In this exercise you replace an existing menu entry with another menu entry.

7.1. Enter the dependencies

Continue to use the com.example.e4.rcp.todo.contribute plug-in for this exercise.

In the MANIFEST.MF, add the following plug-ins as dependencies to your contribute plug-in.

  • org.eclipse.e4.ui.services

  • org.eclipse.e4.core.contexts

  • org.eclipse.e4.ui.model.workbench

7.2. Create the Java classes

Create the following dialog and handler classes.

package com.example.e4.rcp.todo.contribute.dialogs;

import javax.inject.Inject;
import javax.inject.Named;

import org.eclipse.e4.ui.services.IServiceConstants;
import org.eclipse.jface.dialogs.Dialog;
import org.eclipse.swt.SWT;
import org.eclipse.swt.widgets.Composite;
import org.eclipse.swt.widgets.Control;
import org.eclipse.swt.widgets.Label;
import org.eclipse.swt.widgets.Shell;

public class ExitDialog extends Dialog {
    @Inject
    public ExitDialog(@Named(IServiceConstants.
            ACTIVE_SHELL) Shell shell) {
        super(shell);
    }

    @Override
    protected Control createDialogArea(Composite parent) {
        Label label = new Label(parent, SWT.NONE);
        label.setText("Closing this application may result in data loss. "
                + "Are you sure you want that?");
        return parent;
    }

}
package com.example.e4.rcp.todo.contribute.handlers;

import org.eclipse.e4.core.contexts.ContextInjectionFactory;
import org.eclipse.e4.core.contexts.IEclipseContext;
import org.eclipse.e4.core.di.annotations.Execute;
import org.eclipse.e4.ui.workbench.IWorkbench;
import org.eclipse.jface.window.Window;

import com.example.e4.rcp.todo.contribute.dialogs.ExitDialog;

public class ExitHandlerWithCheck {
    @Execute
    public void execute(IEclipseContext context, IWorkbench workbench) {
        ExitDialog dialog = ContextInjectionFactory.
                make(ExitDialog.class, context);
        if (dialog.open() == Window.OK) {
            workbench.close();
        }
    }
}

Create the model processor class. This class removes all menu entries which have "exit" in their ID from the menu with the org.eclipse.ui.file.menu ID. It also adds a new entry.

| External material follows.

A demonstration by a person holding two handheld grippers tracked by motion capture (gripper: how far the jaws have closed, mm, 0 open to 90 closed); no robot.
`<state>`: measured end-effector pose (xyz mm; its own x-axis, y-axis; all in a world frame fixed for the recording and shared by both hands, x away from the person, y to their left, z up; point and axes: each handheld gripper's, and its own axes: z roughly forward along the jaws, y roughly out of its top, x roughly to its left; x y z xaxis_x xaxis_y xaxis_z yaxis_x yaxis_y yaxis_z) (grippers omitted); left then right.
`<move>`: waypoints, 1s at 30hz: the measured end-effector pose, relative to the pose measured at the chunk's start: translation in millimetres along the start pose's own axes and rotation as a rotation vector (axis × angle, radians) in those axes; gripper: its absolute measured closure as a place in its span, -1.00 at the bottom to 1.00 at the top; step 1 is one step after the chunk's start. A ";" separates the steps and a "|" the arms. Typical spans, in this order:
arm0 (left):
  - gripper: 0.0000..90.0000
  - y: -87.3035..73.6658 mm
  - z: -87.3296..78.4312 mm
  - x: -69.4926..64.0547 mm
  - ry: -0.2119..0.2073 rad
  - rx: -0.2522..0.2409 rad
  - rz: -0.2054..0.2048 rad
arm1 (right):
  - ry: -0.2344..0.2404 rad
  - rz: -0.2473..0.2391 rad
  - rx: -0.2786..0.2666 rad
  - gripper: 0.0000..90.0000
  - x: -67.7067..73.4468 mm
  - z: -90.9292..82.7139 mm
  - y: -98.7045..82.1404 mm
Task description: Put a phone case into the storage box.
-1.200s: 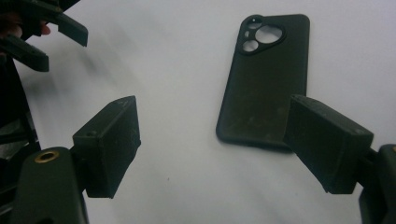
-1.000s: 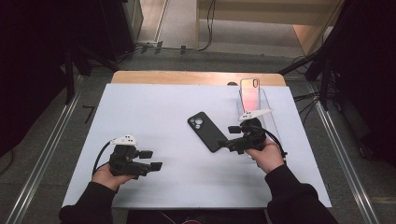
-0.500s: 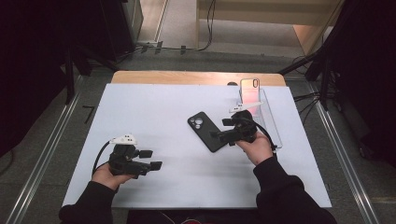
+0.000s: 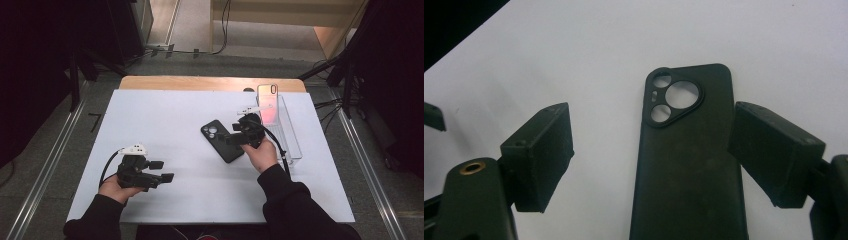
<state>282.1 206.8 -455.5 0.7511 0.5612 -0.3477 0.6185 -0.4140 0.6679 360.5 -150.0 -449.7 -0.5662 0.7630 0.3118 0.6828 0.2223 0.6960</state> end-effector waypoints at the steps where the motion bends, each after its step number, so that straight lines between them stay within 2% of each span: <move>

package com.example.e4.rcp.todo.contribute.processors;

import java.util.ArrayList;
import java.util.List;

import javax.inject.Inject;
import javax.inject.Named;

import org.eclipse.e4.core.di.annotations.Execute;
import org.eclipse.e4.ui.model.application.ui.menu.MDirectMenuItem;
import org.eclipse.e4.ui.model.application.ui.menu.MMenu;
import org.eclipse.e4.ui.model.application.ui.menu.MMenuElement;
import org.eclipse.e4.ui.workbench.modeling.EModelService;

import com.example.e4.rcp.todo.contribute.handlers.ExitHandlerWithCheck;

public class MenuProcessor {

    // the menu is injected based on the parameter
    // defined in the extension point
    @Inject
    @Named("org.eclipse.ui.file.menu")
    private MMenu menu;

    @Execute
    public void execute(EModelService modelService) {
        // remove the old exit menu entry
        if (!menu.getChildren().isEmpty()) {
            List<MMenuElement> list = new ArrayList<>();
            for (MMenuElement element : menu.getChildren()) {
                // use ID instead of label as label is later translated
                if (element.getElementId() != null) {
                    if (element.getElementId().contains("exit")) {
                        list.add(element);
                    }
                }
            }
            menu.getChildren().removeAll(list);
        }

        // now add a new menu entry
        MDirectMenuItem menuItem = modelService.createModelElement(MDirectMenuItem.class);
        menuItem.setLabel("Another Exit");
        menuItem.setContributionURI("bundleclass://"
                + "com.example.e4.rcp.todo.contribute/"
                + ExitHandlerWithCheck.class.getName());
        menu.getChildren().add(menuItem);
    }
}

Ensure that your menu entry in the Application.e4xmi file labeled with Exit, contains exit in its ID.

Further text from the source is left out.